We need to overcome hunch and intuition with empirical evidence. . . . We can start with a hunch or strong belief, but we act on it through experiment. We want evidence. We’ve gone from the introduction of experimentation as a technique to a culture of experimentation as a business discipline. We hire people predisposed to do this by temperament and by background. Organizationally, we’re committed—and I’m committed—to making sure we have the discipline to have the decisions we make informed by this evidence.

The interview is entirely positive and nowhere does it suggest that there might be social costs to making this business more efficient. In retrospect, though, perhaps this bit should have set off some warning bells:

They might test which is likelier to get customers to spend more: a free meal or a free night in a hotel.

“Get customers to spend more” = “Offer gambling addicts hundreds of thousands of dollars on credit to stay at the blackjack tables.”

Here’s a quantitative question, which I do not have the answer to: What percentage of casinos’ profits come from addicts who are in over their heads? (I’m not an expert on addiction, and here I’m not counting people who have a gambling habit that does not take over their lives.) I have no idea. But the data wonks at Caesars must have an idea.

To her credit, Koenig, the This American Life reporter, looks into the question of the online casino policy on problem gamblers. She quotes an earlier interview with the Caesars CEO:

Gary Loveman: We do not wish to be in the business of serving addicted gamblers. . . . our objective is to try to identify addicted gamblers as best we can and encourage them to seek treatment and help. And to the degree they’re willing to identify themselves as addicted or troubled gamblers, not serve them in any fashion, not market to them, not lend them money . . .
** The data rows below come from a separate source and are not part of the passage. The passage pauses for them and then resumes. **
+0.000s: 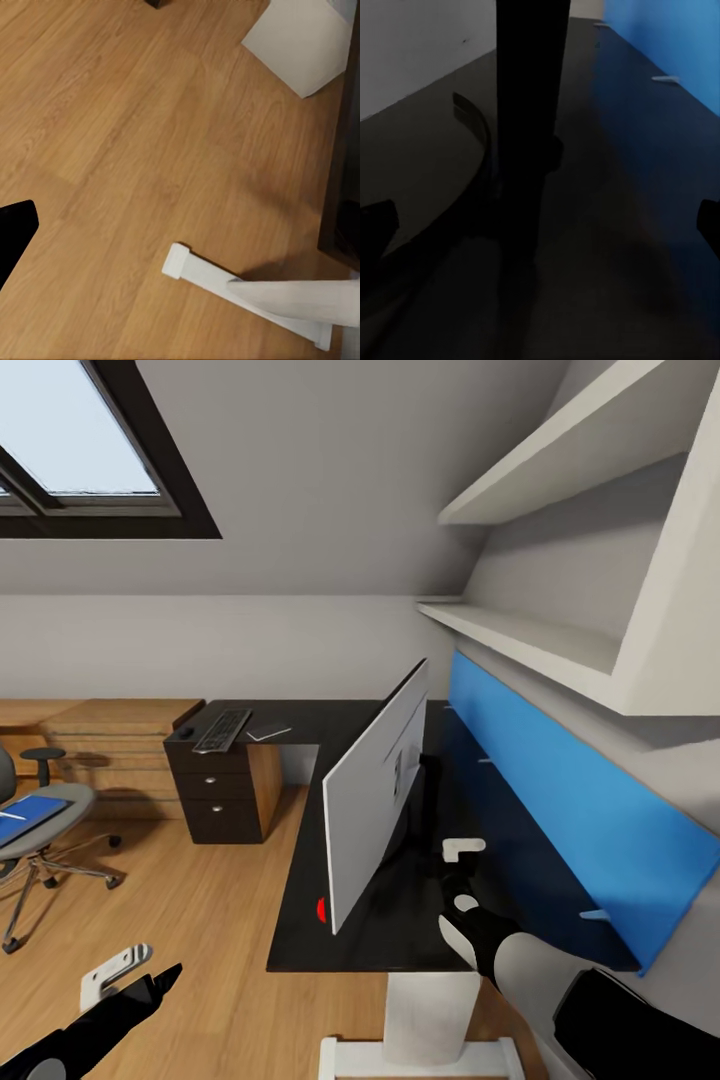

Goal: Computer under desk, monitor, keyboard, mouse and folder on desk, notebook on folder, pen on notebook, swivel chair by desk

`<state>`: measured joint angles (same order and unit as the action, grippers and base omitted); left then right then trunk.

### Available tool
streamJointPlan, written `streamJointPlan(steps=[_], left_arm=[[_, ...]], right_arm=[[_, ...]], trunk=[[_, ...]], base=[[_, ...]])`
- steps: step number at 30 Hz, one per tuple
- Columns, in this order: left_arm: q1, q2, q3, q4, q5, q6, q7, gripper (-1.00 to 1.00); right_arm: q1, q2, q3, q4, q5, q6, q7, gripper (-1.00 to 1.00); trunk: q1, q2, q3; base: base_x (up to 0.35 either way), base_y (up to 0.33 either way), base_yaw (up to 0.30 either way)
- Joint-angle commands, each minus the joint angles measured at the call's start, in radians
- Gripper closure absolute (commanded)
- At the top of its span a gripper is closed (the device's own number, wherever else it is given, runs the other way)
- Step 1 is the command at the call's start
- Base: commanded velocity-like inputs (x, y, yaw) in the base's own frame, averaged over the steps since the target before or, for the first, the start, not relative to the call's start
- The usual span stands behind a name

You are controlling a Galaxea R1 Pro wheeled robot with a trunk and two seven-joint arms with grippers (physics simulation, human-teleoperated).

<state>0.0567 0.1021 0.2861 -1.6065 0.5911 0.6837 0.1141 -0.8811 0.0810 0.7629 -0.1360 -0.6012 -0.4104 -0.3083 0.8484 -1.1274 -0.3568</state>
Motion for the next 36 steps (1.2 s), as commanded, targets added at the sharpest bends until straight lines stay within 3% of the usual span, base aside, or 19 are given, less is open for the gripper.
streamJointPlan(steps=[1,36], left_arm=[[0.0,0.0,0.0,-0.002,0.011,0.004,0.009,-1.0],[0.0,0.001,0.03,-0.001,0.012,0.004,0.007,-1.0]], right_arm=[[-0.001,0.0,0.009,0.002,-0.006,-0.002,-0.005,-1.0],[-0.001,-0.001,0.009,0.013,-0.006,-0.002,-0.005,-1.0]], trunk=[[0.0,-0.001,-0.001],[0.0,-0.001,-0.001]], base=[[0.073,0.0,0.0],[0.132,0.0,0.0]])
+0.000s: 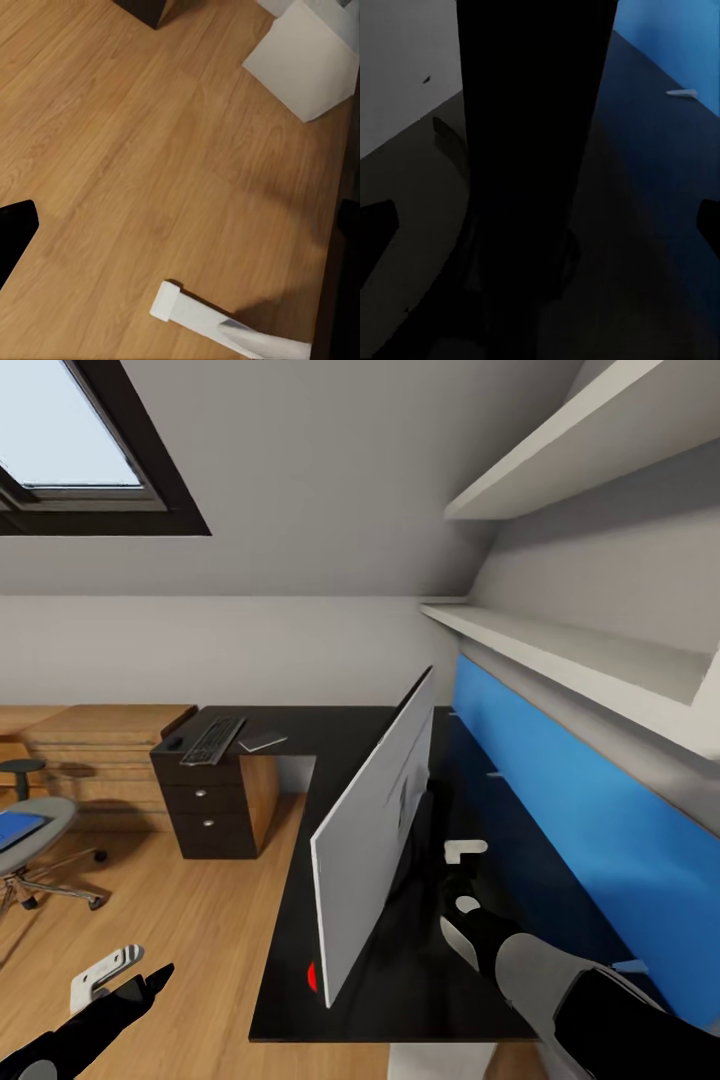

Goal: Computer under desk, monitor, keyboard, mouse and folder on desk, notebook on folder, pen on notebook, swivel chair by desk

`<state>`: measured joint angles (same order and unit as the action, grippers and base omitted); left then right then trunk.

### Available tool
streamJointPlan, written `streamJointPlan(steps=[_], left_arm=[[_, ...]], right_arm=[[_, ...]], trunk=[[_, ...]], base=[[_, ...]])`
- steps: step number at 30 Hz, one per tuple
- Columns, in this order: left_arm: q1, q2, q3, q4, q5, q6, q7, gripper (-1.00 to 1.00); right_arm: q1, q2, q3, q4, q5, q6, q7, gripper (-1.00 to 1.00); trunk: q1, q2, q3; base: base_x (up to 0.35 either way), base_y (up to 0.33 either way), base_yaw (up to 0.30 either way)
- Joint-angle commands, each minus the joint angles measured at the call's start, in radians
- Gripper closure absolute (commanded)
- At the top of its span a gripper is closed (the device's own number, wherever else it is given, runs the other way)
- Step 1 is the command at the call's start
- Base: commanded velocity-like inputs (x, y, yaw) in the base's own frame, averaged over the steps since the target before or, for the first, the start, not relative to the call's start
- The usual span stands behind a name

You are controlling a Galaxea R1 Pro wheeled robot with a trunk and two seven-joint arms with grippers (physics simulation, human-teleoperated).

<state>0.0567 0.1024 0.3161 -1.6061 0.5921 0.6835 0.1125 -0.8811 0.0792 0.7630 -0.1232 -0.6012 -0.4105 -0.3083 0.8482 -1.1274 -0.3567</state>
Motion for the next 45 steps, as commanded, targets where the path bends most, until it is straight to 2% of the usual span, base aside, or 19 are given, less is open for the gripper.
streamJointPlan(steps=[1,33,34,42,45], left_arm=[[0.0,0.0,0.0,-0.002,0.011,0.004,0.009,-1.0],[0.0,0.0,0.001,-0.003,0.011,0.004,0.006,-1.0],[0.0,0.0,0.001,-0.003,0.011,0.004,0.006,-1.0],[0.0,0.0,0.003,-0.003,0.011,0.003,0.006,-1.0],[0.0,0.0,0.025,-0.003,0.012,0.002,0.004,-1.0]], right_arm=[[-0.001,0.0,0.009,0.001,-0.006,-0.002,-0.005,-1.0],[-0.001,-0.006,0.009,0.001,-0.006,-0.002,-0.005,-1.0],[-0.001,-0.006,0.009,0.001,-0.006,-0.002,-0.005,1.0],[-0.001,-0.006,0.009,0.001,-0.006,-0.002,-0.005,1.0],[-0.001,-0.006,0.009,0.001,-0.006,-0.002,-0.005,1.0]], trunk=[[0.001,-0.001,-0.001],[0.001,-0.001,-0.001],[0.001,-0.001,-0.001],[0.001,-0.001,-0.001],[0.001,-0.001,-0.001]], base=[[0.191,0.0,0.0],[0.06,0.0,0.0],[0.0,0.0,0.0],[0.0,0.0,0.0],[0.0,0.0,0.0]])
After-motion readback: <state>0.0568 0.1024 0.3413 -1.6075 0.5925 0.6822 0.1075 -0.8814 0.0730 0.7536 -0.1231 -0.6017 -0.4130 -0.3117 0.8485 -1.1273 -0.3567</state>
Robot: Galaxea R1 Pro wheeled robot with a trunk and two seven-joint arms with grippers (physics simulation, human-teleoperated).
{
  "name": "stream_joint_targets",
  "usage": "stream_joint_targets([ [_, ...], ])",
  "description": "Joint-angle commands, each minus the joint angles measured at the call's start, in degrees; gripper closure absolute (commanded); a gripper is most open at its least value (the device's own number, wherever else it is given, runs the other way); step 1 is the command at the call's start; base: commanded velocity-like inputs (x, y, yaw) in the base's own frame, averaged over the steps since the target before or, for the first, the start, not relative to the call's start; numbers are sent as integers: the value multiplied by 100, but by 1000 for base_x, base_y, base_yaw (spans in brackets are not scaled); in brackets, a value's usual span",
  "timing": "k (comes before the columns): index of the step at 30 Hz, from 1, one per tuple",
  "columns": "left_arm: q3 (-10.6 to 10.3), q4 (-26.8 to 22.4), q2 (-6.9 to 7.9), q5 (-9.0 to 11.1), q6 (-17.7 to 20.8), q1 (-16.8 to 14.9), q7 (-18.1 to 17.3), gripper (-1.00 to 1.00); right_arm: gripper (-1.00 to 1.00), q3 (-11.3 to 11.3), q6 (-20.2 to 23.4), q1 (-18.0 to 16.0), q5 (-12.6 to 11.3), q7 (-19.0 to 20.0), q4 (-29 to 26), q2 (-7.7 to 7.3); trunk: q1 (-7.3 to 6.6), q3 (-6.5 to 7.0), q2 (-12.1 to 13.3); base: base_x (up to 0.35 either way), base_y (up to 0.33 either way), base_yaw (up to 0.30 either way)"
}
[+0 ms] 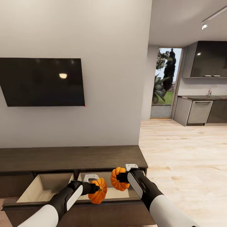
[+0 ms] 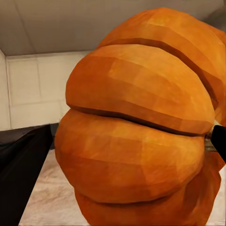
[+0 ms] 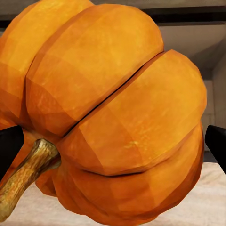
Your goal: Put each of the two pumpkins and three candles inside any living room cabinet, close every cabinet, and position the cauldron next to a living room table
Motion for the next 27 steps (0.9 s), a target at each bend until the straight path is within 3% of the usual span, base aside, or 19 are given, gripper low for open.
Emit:
stream_joint_targets([
  [1,-28,15,-14,25,74,-58,29,100,100,22,11,-6,-58,-51,-8,-3,0,-6,-5,0,0,0],
  [15,-36,27,-50,34,69,-175,73,100,100,28,11,-6,-58,-37,-8,-3,0,-6,-5,0,0,0],
  [27,-131,38,-50,32,-319,-176,67,100,100,27,11,-6,-58,-37,-8,-3,0,-6,-5,81,3,0],
])
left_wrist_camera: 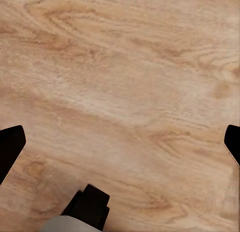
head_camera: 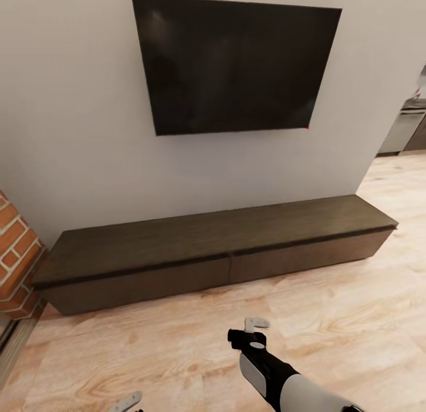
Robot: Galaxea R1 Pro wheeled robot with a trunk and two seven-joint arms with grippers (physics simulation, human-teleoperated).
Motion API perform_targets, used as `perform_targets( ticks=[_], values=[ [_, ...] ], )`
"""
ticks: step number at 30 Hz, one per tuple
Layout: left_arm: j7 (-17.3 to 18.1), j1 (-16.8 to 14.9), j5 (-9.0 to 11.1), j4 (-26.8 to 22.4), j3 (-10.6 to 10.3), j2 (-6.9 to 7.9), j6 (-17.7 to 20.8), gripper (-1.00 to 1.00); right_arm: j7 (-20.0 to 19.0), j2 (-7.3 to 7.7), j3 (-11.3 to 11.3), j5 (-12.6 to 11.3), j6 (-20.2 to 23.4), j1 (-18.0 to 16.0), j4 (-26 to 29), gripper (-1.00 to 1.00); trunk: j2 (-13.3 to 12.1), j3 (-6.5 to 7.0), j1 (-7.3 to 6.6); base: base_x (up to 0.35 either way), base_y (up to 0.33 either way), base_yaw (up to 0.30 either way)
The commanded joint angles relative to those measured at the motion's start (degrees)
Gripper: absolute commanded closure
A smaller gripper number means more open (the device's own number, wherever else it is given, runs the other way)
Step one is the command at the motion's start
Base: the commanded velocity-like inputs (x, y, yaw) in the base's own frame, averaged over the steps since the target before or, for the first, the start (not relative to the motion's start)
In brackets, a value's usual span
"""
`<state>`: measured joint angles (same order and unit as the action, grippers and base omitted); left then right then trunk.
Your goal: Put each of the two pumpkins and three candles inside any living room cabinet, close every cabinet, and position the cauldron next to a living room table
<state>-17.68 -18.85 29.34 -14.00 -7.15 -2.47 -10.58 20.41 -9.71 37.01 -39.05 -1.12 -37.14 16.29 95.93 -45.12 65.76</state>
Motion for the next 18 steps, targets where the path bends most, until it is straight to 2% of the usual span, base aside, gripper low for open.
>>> perform_targets(
  ticks=[1, 18],
  values=[
    [-0.3, 0.0, 0.5, 0.0, -0.5, 0.01, -0.2, -1.0, 0.3, 0.04, 0.5, -0.6, -0.1, 0.0, 0.1, -1.0, 0.0, -0.05, 0.01, 0.187, -0.148, 0.272],
    [-0.3, 0.0, 0.5, 0.0, -0.5, 0.01, -0.2, -1.0, 0.3, 0.1, 0.5, -0.5, -0.1, 0.0, 0.1, -1.0, 0.0, -0.05, 0.01, 0.117, -0.091, 0.273]
  ],
)
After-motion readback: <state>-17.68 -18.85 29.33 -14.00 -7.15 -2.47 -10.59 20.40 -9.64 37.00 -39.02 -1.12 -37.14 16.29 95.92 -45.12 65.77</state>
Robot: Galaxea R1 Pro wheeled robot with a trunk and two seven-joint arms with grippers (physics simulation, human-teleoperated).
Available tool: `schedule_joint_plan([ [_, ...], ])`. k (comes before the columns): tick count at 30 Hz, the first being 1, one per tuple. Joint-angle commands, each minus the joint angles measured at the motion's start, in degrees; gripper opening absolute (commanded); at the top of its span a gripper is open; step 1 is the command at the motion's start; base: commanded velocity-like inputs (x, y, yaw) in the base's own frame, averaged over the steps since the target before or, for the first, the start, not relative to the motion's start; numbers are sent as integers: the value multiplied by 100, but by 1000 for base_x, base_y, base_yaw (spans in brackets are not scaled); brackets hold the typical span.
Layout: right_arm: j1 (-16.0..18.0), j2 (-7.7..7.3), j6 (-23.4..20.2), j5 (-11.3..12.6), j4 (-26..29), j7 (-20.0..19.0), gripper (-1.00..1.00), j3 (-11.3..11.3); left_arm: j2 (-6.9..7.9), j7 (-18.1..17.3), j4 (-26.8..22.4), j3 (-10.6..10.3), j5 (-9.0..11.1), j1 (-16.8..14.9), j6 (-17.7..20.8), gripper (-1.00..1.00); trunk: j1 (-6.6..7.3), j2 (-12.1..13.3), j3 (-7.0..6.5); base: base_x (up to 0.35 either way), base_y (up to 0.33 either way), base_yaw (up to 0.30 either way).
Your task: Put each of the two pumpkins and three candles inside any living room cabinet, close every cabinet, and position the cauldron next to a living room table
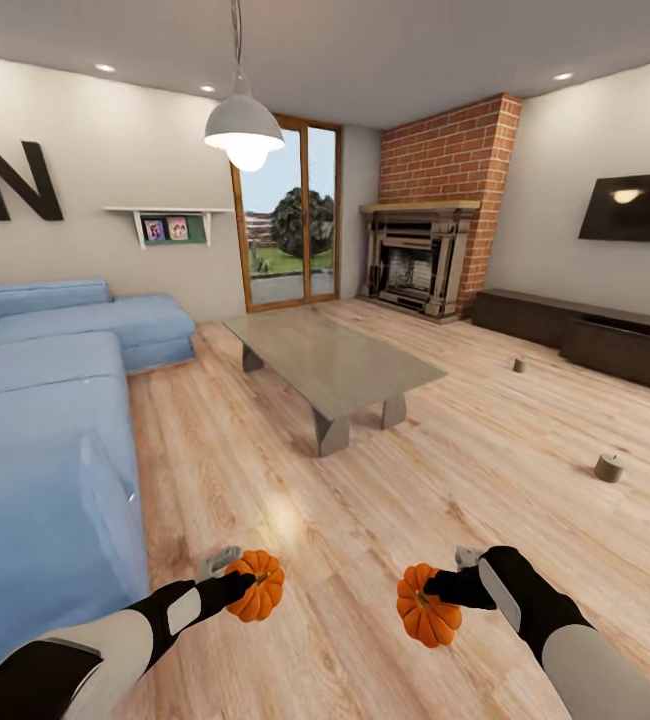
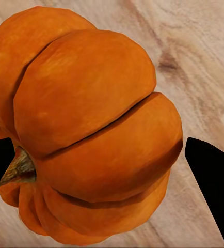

The magic words are “to the degree they’re willing to identify themselves as addicted.” It’s not enough that people display a pattern of addiction, they have to self-identify. Koenig says:

I ran all this by Caesars Entertainment, the supposed difference between their policy on paper and what actually happens on the casino floor. In response, a spokesman wrote to me that diagnosing problem gambling is extremely difficult, even for trained clinicians.

Where does this all go?

I don’t want to get on some moral high horse here. Lots of people like to gamble, I enjoy the occasional poker game myself. Caesars might be doing some bad things—I think they are doing some bad things, it seems immoral to me to have an employee whose job it is to convince big money losers to come back to the casino to lose the rest of their life savings—but, hey, I’ve heard that Coca-Cola does some evil deeds too but I keep drinking the stuff.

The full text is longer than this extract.